SoFi Technologies (SOFI) shares are slipping today, even after the fintech company posted its first-ever billion-dollar quarter and issued impressive guidance for 2026. At the time of writing, SOFI is hovering around its 200-day moving average (MA) at the $22.69 level. A decisive break below this price may accelerate downward momentum in the near-term.
Versus its November high, SoFi stock is now down nearly 30%.
Investors are bailing on SOFI shares despite a blockbuster quarterly release mostly on lingering dilution concerns from the company’s enormous $1.5 billion capital raise this month.

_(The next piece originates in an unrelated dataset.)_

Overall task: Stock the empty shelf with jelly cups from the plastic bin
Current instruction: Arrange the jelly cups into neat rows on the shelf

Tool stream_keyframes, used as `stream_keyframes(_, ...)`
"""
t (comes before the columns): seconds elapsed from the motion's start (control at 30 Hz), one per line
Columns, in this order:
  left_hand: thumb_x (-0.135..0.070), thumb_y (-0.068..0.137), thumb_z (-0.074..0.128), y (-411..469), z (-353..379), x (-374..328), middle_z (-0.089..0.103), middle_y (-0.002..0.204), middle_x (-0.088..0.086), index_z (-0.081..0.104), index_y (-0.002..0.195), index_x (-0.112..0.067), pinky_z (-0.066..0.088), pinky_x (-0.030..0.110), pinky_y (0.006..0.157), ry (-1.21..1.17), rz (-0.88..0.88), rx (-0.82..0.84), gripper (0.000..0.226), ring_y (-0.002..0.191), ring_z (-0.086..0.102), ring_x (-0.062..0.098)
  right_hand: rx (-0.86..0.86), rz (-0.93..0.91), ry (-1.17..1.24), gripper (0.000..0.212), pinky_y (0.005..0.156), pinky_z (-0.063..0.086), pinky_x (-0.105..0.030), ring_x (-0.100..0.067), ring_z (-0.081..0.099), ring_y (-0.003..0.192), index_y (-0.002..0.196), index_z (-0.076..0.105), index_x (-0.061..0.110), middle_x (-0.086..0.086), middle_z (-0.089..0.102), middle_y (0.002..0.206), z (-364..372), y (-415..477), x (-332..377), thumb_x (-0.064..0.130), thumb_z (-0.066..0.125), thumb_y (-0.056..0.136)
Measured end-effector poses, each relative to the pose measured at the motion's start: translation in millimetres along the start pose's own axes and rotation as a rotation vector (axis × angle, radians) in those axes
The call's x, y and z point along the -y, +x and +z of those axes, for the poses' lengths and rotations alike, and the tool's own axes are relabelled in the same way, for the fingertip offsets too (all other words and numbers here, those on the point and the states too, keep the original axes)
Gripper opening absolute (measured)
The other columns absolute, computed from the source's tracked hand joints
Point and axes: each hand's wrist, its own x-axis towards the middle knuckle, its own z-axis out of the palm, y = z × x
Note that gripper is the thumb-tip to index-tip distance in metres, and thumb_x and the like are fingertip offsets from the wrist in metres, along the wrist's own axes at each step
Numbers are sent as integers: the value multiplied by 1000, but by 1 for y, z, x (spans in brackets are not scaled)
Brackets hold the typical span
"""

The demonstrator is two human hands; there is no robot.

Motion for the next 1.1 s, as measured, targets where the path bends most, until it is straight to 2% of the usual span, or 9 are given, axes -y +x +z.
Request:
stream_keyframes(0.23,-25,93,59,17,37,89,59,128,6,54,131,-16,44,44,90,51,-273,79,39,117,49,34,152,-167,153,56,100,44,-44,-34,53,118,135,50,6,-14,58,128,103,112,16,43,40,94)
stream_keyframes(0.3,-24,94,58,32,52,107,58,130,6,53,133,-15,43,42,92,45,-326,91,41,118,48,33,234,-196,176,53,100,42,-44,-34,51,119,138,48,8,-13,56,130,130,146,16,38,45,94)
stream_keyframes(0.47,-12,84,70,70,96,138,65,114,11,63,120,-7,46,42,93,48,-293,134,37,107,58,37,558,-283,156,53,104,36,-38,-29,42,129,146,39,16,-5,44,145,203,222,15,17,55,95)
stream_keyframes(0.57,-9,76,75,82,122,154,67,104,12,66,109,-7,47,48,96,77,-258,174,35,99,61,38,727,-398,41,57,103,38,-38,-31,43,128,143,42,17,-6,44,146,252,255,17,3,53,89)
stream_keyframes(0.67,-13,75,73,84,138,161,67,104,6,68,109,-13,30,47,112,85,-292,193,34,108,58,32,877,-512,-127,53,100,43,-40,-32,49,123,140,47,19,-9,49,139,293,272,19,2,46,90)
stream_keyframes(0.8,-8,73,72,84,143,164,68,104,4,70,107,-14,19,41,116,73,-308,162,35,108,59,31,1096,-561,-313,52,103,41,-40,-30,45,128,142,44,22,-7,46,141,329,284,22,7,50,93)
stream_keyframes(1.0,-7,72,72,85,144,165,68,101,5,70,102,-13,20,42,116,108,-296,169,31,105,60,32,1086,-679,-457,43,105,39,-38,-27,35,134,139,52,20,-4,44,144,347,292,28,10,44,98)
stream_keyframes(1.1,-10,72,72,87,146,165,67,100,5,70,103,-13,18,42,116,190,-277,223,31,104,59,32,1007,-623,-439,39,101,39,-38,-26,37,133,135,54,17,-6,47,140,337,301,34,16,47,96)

According to its chief executive, Anthony Noto, however, the recently executed share sale actually positions SoFi Technologies for long-term dominance in the fintech space.

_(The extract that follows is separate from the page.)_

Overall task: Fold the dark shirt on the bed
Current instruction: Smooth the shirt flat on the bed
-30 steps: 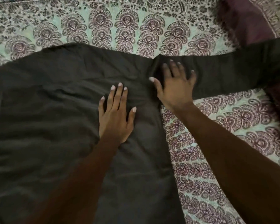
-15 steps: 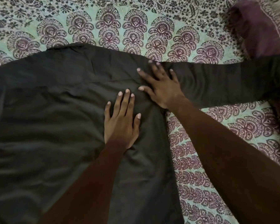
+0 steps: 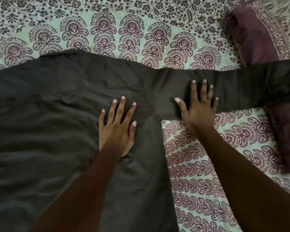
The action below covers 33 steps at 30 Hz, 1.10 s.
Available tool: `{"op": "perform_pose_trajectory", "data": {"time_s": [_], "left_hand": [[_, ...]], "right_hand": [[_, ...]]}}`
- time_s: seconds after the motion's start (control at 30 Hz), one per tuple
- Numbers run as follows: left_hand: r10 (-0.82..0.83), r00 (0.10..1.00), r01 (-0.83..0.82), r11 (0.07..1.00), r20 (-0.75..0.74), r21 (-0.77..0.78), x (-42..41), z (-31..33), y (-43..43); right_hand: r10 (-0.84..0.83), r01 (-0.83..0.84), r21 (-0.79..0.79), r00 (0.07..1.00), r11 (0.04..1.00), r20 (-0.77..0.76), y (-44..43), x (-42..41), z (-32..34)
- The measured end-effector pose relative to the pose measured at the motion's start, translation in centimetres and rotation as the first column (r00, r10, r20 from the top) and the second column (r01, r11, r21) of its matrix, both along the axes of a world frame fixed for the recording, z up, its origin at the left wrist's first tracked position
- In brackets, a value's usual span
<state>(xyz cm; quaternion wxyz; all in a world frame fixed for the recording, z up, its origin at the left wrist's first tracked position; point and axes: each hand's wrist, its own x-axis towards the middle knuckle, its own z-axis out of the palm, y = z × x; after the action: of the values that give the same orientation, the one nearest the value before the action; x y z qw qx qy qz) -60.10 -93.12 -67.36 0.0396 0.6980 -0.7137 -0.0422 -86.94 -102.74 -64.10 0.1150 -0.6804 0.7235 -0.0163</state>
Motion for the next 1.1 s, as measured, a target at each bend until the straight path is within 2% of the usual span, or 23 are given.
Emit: {"op": "perform_pose_trajectory", "data": {"time_s": [0.1,0.13,0.2,0.27,0.33,0.4,0.43,0.5,0.6,0.67,0.73,0.77,0.83,0.93,1.03,1.1], "left_hand": [[0.046,0.999,-0.045,0.997,-0.008,0.065,-0.7,1.5,-0.3],[0.073,0.997,-0.071,0.995,-0.017,0.069,-1.2,2.2,-0.6],[0.068,0.996,-0.067,0.998,-0.050,0.022,-2.7,3.6,-1.8],[-0.041,0.993,0.037,0.999,-0.114,-0.033,-4.8,4.7,-3.7],[-0.174,0.968,0.174,0.985,-0.182,-0.015,-7.4,5.3,-6.1],[-0.180,0.950,0.214,0.971,-0.255,0.110,-9.8,5.3,-8.2],[-0.129,0.955,0.185,0.964,-0.268,0.193,-10.3,5.1,-8.9],[-0.087,0.978,0.141,0.947,-0.192,0.290,-11.6,4.4,-9.8],[-0.101,0.984,0.140,0.950,-0.148,0.278,-13.7,4.0,-10.1],[-0.108,0.977,0.154,0.954,-0.184,0.257,-15.2,3.9,-10.4],[-0.127,0.971,0.175,0.955,-0.204,0.238,-16.4,3.5,-10.6],[-0.141,0.967,0.189,0.956,-0.212,0.224,-16.8,3.3,-10.7],[-0.147,0.960,0.199,0.956,-0.238,0.214,-18.3,3.2,-11.0],[-0.068,0.967,0.134,0.956,-0.246,0.260,-20.4,3.4,-11.5],[-0.009,0.968,0.079,0.958,-0.249,0.275,-22.1,3.5,-11.5],[0.009,0.967,0.058,0.966,-0.254,0.254,-22.9,3.5,-11.4]], "right_hand": [[0.285,-0.284,0.015,0.958,0.959,-0.024,-0.6,-0.5,0.4],[0.309,-0.307,0.031,0.950,0.951,-0.040,-0.8,-1.1,0.5],[0.163,-0.161,0.055,0.985,0.985,-0.048,-1.5,-2.7,0.6],[0.003,-0.001,0.061,1.000,0.998,-0.031,-1.9,-3.7,0.8],[0.097,-0.091,0.074,0.992,0.993,-0.078,-1.8,-5.0,1.0],[0.159,-0.149,0.090,0.980,0.985,-0.123,-1.9,-7.0,1.2],[0.116,-0.105,0.095,0.985,0.990,-0.124,-2.0,-7.7,1.5],[-0.003,0.016,0.118,0.994,0.993,-0.110,-2.4,-9.4,2.1],[0.067,-0.058,0.088,0.992,0.994,-0.104,-3.1,-11.8,4.0],[0.118,-0.130,-0.087,0.983,0.988,-0.138,-3.5,-13.9,5.3],[0.074,-0.130,-0.258,0.974,0.957,-0.213,-4.0,-16.8,6.3],[0.043,-0.114,-0.289,0.970,0.951,-0.240,-4.2,-18.2,6.6],[0.035,-0.115,-0.252,0.952,0.961,-0.304,-4.3,-21.6,7.2],[0.076,-0.169,-0.217,0.920,0.961,-0.383,-3.6,-25.7,8.0],[-0.021,-0.089,-0.280,0.930,0.956,-0.367,-3.3,-27.4,8.7],[-0.019,-0.081,-0.257,0.930,0.963,-0.368,-3.2,-27.6,9.2]]}}
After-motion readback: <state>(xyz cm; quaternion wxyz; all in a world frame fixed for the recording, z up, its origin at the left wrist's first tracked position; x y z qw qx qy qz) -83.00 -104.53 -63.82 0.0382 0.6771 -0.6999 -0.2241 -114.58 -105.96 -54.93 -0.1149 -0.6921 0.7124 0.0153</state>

Speaking this morning with CNBC, Noto revealed the offering was “immediately accretive to our tangible book value,” adding another $2 a share to the fintech’s equity base. SOFI will use that capital to grow faster through product roll-outs and strategic deals that bolster its footing against rivals — potentially creating shareholder value over time, he concluded.

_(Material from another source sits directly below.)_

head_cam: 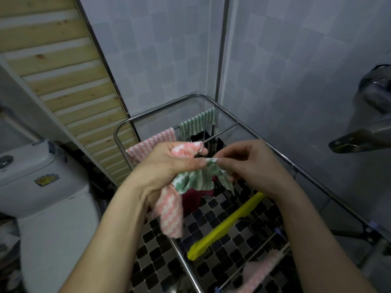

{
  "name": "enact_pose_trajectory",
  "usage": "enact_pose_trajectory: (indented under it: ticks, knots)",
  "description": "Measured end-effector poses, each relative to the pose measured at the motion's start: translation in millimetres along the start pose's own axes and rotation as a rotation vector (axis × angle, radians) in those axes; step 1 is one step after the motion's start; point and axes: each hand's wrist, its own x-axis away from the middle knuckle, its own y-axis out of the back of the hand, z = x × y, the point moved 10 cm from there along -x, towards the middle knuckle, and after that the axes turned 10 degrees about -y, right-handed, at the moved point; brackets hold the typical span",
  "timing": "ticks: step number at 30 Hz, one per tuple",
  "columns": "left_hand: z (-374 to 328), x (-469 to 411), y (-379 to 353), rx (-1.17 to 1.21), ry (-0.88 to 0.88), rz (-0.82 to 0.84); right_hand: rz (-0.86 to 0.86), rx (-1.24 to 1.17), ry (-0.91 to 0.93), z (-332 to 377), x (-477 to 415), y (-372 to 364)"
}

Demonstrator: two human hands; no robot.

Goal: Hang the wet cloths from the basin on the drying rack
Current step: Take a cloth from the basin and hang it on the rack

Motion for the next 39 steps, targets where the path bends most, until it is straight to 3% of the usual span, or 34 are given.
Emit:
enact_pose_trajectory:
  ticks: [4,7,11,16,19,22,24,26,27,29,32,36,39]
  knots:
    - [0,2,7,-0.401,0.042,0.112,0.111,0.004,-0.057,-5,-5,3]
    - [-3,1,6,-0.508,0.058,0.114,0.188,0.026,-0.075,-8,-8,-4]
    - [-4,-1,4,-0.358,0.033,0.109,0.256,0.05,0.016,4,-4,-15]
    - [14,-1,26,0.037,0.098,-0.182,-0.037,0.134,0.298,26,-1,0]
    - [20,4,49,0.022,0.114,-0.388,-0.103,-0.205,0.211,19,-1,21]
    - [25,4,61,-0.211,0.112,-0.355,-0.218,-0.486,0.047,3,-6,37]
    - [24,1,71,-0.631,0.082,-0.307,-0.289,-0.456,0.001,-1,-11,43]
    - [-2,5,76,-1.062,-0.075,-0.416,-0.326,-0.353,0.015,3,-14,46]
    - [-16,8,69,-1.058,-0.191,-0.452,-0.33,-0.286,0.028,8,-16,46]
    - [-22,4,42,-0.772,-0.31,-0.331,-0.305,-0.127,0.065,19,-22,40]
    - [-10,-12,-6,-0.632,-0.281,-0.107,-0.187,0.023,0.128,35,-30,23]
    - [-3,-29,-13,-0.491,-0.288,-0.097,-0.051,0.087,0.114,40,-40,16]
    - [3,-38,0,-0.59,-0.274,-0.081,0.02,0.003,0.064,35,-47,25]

Long-term investors should consider buying SoFi stock on the post-earnings dip also because it’s uniquely positioned to benefit from two supercycles: blockchain and artificial intelligence (AI).
The San Francisco-headquartered firm is using AI to boost underwriting efficiency, and its crypto offerings are bringing new members to the platform. SOFI added a record 1 million new members in Q4.
Moreover, while the firm’s forward price-to-earnings (P/E) ratio at north of 40x appears stretched, relative to its earnings growth (160% year-over-year in Q4), it may actually be a bargain for longer-term investors.
Note that SOFI’s relative strength index (14-day) currently sits at about 30, indicating the bearish momentum is now near exhaustion.
Wall Street analysts also seem to agree that the ongoing weakness in SoFi Technologies is a little overdone.